◆ **WORK TO COMPLETE**: Print the lines below from the line with "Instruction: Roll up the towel" to the line with "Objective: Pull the" exactly, keeping both ends, and print no pictures.
** DATA FOR THIS EXERCISE follows **
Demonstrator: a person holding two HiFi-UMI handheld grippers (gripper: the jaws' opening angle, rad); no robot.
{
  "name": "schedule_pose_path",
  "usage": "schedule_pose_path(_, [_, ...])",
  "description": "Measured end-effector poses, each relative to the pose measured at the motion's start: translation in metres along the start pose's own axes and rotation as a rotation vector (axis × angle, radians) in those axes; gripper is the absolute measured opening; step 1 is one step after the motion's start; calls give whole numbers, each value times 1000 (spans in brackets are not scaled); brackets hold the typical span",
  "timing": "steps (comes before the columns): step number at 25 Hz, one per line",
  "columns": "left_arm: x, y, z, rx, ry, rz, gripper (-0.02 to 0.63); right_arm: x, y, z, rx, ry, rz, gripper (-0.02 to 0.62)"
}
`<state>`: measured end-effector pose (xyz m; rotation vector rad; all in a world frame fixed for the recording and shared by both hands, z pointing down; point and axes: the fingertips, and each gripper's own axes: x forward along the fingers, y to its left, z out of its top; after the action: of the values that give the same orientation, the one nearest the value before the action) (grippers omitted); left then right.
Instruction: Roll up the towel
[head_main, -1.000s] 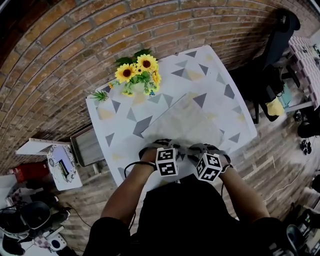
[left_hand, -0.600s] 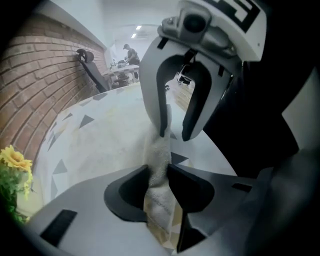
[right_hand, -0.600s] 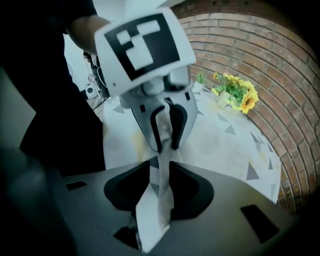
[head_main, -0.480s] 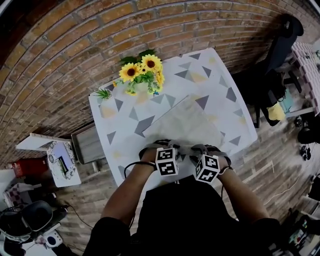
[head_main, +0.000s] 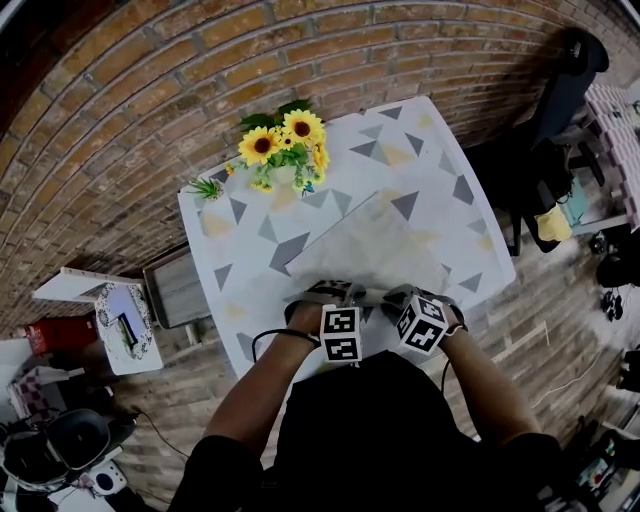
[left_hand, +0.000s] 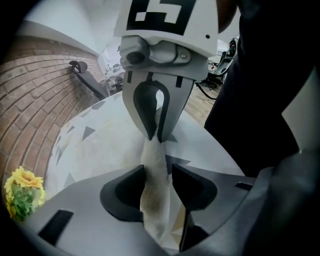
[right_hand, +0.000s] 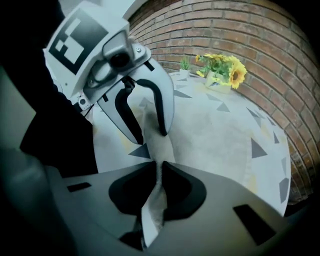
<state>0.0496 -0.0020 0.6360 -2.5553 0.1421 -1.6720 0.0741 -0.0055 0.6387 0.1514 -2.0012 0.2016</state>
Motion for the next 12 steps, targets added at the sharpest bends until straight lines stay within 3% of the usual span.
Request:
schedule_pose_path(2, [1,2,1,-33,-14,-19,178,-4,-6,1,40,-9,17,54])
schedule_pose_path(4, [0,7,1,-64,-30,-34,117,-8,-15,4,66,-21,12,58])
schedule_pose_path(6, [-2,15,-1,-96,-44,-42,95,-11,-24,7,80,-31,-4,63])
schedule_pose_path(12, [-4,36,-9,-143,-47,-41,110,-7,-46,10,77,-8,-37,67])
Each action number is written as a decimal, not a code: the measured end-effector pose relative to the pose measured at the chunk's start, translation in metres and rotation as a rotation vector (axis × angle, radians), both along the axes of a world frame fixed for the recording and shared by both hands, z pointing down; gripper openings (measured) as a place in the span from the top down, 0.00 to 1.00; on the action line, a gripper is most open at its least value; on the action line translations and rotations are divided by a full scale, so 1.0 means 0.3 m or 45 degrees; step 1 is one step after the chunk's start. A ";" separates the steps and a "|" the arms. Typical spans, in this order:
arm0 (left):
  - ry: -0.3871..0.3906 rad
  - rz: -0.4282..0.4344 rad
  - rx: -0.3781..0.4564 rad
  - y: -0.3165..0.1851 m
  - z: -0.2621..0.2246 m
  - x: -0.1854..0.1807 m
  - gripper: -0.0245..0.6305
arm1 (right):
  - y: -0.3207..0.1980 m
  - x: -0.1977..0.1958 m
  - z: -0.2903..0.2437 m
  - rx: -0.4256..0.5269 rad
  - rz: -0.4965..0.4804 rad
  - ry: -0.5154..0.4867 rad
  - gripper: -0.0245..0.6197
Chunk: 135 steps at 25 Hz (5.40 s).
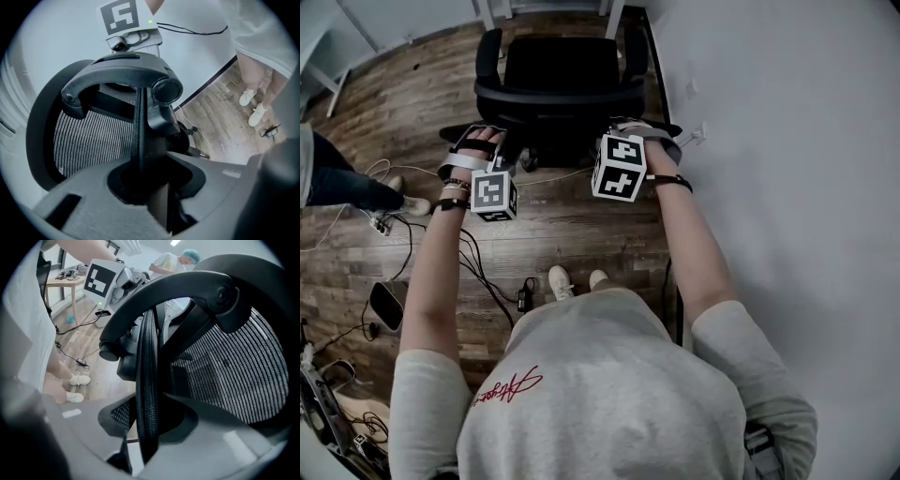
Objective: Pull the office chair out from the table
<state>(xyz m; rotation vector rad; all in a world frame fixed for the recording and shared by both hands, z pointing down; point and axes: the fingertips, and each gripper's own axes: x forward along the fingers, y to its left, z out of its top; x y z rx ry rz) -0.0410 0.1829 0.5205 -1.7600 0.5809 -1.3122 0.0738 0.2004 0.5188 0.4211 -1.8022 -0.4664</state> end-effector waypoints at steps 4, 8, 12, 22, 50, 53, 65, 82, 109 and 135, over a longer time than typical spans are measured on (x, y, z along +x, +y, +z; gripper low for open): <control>-0.001 -0.007 0.005 0.012 -0.008 0.002 0.81 | 0.010 0.002 -0.015 0.074 -0.019 0.006 0.79; -0.001 -0.021 -0.004 0.012 -0.006 0.001 0.81 | 0.004 0.001 -0.016 0.149 -0.047 0.020 0.80; -0.027 -0.022 -0.174 0.025 0.026 -0.001 0.71 | -0.009 0.003 -0.018 0.282 -0.106 0.050 0.82; -0.070 -0.021 -0.322 0.075 0.066 -0.004 0.55 | 0.042 0.012 0.014 0.206 -0.155 0.091 0.67; 0.312 -0.244 -0.469 0.051 -0.127 -0.040 0.59 | 0.051 -0.022 -0.118 0.139 -0.105 -0.011 0.62; 0.406 -0.243 -0.410 0.076 -0.152 -0.042 0.62 | 0.057 -0.028 -0.145 0.138 -0.033 -0.150 0.62; 0.992 -0.292 -0.318 0.175 -0.305 -0.026 0.62 | 0.137 -0.050 -0.261 0.214 0.122 -0.572 0.66; 1.480 -0.297 -0.276 0.359 -0.500 -0.018 0.65 | 0.315 -0.113 -0.488 0.128 0.292 -1.247 0.70; 1.592 -0.149 -0.248 0.571 -0.607 -0.004 0.95 | 0.500 -0.186 -0.662 0.210 0.241 -1.473 0.96; 1.471 -0.074 -0.282 0.611 -0.611 0.005 0.97 | 0.502 -0.161 -0.693 0.179 0.329 -1.505 0.96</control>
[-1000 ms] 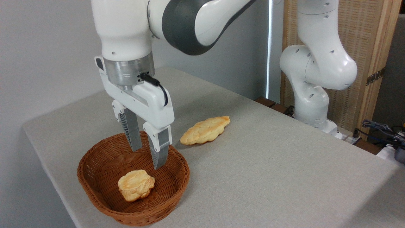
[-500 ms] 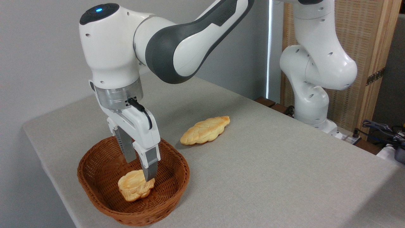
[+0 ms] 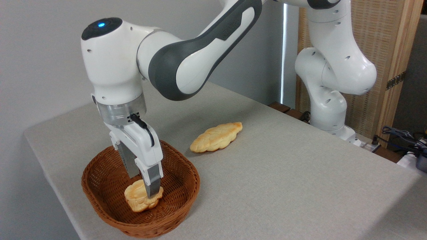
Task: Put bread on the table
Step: 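Close the gripper on the round golden bun inside the basket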
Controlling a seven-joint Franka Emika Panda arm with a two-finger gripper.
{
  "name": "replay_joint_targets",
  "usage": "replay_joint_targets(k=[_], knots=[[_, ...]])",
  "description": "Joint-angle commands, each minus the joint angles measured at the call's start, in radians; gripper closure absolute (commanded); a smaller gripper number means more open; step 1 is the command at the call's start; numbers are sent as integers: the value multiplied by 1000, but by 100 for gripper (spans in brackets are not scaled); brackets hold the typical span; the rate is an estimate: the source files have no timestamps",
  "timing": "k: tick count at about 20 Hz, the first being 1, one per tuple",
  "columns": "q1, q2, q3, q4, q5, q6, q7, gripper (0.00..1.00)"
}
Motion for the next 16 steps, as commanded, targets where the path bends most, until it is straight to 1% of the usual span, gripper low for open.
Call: replay_joint_targets(k=[1, 14, 16], knots=[[2, 1, -2, -1, -7, 18, 13, 0], [2, 26, -3, -1, -3, 31, 16, 0], [2, 27, -3, -1, -1, 49, 16, 0]])
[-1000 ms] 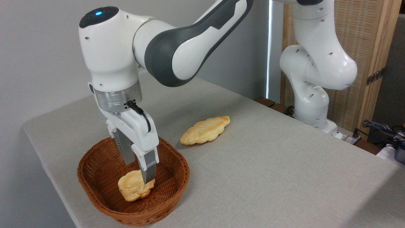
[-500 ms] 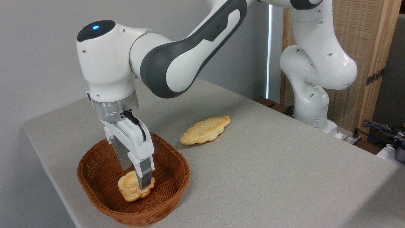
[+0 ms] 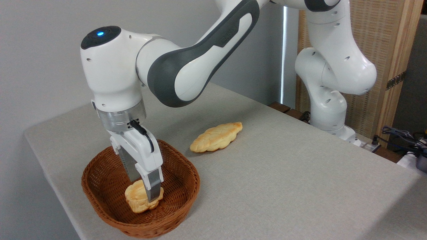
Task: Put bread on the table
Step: 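Close the gripper on the round golden bun inside the basket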
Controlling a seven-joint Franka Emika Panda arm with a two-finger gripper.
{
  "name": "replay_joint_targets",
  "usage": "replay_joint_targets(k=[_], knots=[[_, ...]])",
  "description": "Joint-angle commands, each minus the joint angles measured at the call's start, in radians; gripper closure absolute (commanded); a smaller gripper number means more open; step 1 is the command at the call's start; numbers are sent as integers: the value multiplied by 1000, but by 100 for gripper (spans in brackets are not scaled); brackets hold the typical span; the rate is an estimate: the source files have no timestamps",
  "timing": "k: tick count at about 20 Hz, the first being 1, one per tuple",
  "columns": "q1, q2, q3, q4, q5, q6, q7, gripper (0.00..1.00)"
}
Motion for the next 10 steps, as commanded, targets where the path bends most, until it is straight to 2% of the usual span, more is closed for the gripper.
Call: replay_joint_targets(k=[1, 8, 10], knots=[[2, 9, -2, -1, -3, 49, 15, 0], [2, 20, -2, -1, -1, 63, 16, 1], [2, 20, -2, -1, -1, 63, 16, 14]])
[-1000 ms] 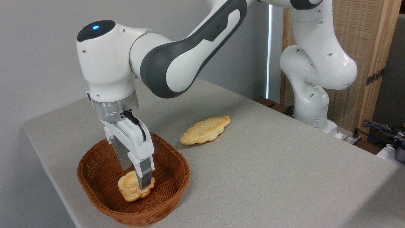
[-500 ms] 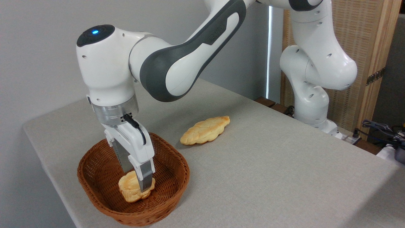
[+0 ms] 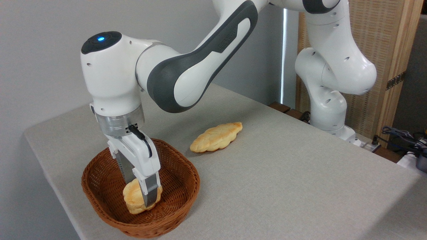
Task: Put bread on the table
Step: 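Close the gripper on the round golden bun inside the basket, then lift the bun out of the basket and carry it beside the long roll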
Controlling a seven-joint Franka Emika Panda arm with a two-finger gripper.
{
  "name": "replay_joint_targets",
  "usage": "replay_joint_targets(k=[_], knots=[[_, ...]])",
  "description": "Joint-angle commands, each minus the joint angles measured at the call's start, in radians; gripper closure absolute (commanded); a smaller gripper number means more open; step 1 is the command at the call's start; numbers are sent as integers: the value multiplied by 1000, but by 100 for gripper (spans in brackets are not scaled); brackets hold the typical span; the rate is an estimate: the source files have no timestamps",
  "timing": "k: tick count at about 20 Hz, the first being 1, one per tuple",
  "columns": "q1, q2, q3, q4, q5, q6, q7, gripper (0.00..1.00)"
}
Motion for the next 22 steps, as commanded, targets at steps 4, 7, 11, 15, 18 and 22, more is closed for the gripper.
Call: replay_joint_targets(k=[4, 7, 11, 15, 18, 22], knots=[[3, 3, -2, -1, -1, 21, 16, 41], [3, 3, -2, -1, -3, 20, 18, 48], [5, 3, -2, -1, -3, 20, 19, 56], [5, -1, 0, 2, -6, 20, 19, 57], [6, -8, 1, 6, -12, 9, 22, 57], [6, -17, 0, 9, -14, -14, 15, 57]])
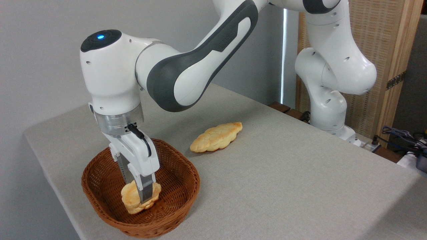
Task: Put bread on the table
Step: 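Lift the bun out of the basket and carry it beside the long roll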
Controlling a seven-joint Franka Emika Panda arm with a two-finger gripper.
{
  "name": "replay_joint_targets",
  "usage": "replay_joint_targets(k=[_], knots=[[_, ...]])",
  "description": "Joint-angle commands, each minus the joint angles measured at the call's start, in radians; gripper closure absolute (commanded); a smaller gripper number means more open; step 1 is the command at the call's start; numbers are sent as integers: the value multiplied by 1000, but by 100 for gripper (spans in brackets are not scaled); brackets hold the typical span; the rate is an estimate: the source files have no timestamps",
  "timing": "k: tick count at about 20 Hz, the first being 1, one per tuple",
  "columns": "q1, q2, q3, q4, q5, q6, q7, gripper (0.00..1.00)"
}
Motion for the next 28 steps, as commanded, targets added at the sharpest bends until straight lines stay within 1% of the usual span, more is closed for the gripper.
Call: replay_joint_targets(k=[1, 4, 9, 12, 14, 16, 18, 21, 24, 26, 28], knots=[[3, -18, 0, 2, -14, -24, 14, 57], [3, -31, 0, 3, -14, -50, 16, 57], [3, -34, 0, 9, -15, -59, 16, 57], [5, -57, 0, 11, -17, -74, 16, 57], [6, -77, 0, 11, -35, -86, 18, 57], [8, -104, 1, 9, -40, -99, 19, 57], [34, -133, 3, 8, -40, -131, 25, 56], [49, -172, 3, 2, -38, -166, 40, 55], [52, -219, 5, -15, -37, -218, 68, 55], [45, -279, 5, -59, -35, -264, 74, 55], [40, -365, 5, -141, -34, -277, 99, 54]])
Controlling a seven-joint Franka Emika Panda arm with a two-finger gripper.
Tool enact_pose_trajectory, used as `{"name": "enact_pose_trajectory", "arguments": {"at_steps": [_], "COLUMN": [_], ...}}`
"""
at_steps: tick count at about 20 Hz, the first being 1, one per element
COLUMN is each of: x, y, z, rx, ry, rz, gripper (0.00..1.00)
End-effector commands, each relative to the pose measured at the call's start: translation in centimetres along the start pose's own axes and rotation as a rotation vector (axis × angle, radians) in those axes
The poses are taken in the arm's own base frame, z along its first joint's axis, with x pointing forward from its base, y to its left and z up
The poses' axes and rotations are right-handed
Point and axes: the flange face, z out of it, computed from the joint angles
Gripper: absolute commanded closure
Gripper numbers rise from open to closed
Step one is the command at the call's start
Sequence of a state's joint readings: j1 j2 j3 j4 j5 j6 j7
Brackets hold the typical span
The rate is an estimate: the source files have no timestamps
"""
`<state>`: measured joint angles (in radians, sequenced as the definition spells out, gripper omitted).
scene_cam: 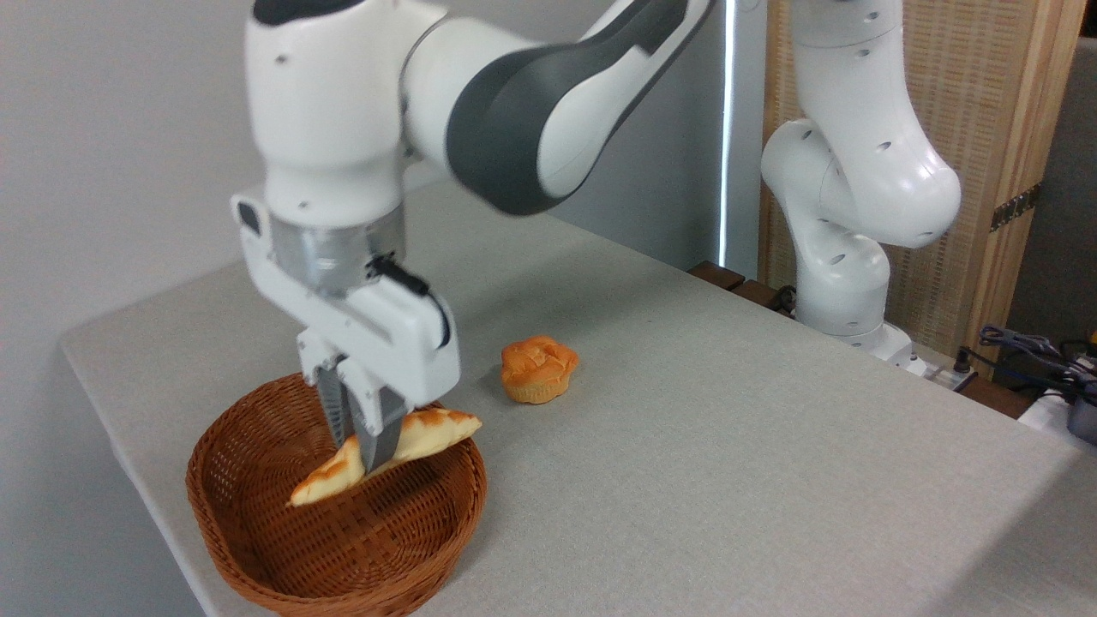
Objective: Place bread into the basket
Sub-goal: 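Lift the braided loaf and carry it over the wicker basket, then lower the loaf into the basket and open the gripper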
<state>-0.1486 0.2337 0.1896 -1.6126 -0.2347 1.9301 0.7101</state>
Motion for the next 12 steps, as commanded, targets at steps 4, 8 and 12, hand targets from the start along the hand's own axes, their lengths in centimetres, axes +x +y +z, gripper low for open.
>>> {"name": "enact_pose_trajectory", "arguments": {"at_steps": [4,8,12], "x": [3.3,4.1,4.4], "y": [1.1,1.4,1.4], "z": [5.0,4.7,4.0], "rx": [-0.028,-0.001,0.006], "ry": [-0.031,0.011,0.022], "rz": [0.036,0.034,0.038], "gripper": [0.0,0.0,0.0]}}
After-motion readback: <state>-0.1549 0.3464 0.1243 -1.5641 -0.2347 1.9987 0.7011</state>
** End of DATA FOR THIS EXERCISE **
◆ **TASK RESPONSE**:
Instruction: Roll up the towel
[head_main, -1.000s] 
[left_hand, -0.600s] 
[right_hand, -0.600s] 
[head_main, -0.480s] 
[head_main, +0.000s] 
[left_hand, +0.000s] 
[right_hand, +0.000s] 
<state>0.0496 -0.0020 0.6360 -2.5553 0.1421 -1.6720 0.0741 -0.0055 0.6387 0.1514 -2.0012 0.2016</state>
Motion for the next 12 steps, targets added at the sharpest bends until straight lines stay within 3% of the usual span.
Request:
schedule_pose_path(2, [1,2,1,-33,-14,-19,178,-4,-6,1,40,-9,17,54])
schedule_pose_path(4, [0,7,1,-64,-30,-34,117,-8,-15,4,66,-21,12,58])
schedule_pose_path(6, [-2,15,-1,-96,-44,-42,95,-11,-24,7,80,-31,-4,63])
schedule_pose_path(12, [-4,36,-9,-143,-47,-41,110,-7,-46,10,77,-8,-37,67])
Each action number is written as a decimal, not a code: the measured end-effector pose relative to the pose measured at the chunk's start, translation in metres and rotation as a rotation vector (axis × angle, radians), both along the axes of a world frame fixed for the recording and shared by both hands, z pointing down; gripper openings (measured) as a place in the span from the top down, 0.00 to 1.00; on the action line, a gripper is most open at its least value; on the action line translations and rotations are divided by a full scale, so 1.0 means 0.3 m or 45 degrees; step 1 is one step after the chunk's start. A ";" separates the steps and a "|" the arms. Typical spans, in this order:
arm0 (left):
  - ry: -0.3871..0.3906 rad
  - rz: -0.4282..0.4344 rad
  - rx: -0.3781..0.4564 rad
  - y: -0.3165..0.1851 m
  - z: -0.2621..0.2246 m
  - x: -0.1854..0.1807 m
  - gripper: -0.0245..0.6305
arm1 (right):
  - y: -0.3207..0.1980 m
  - x: -0.1977..0.1958 m
  - z: -0.2903..0.2437 m
  - rx: -0.4256..0.5269 rad
  - rz: -0.4965..0.4804 rad
  - ry: -0.5154..0.4867 rad
  - gripper: -0.0245..0.6197
Chunk: 135 steps at 25 Hz (5.40 s).
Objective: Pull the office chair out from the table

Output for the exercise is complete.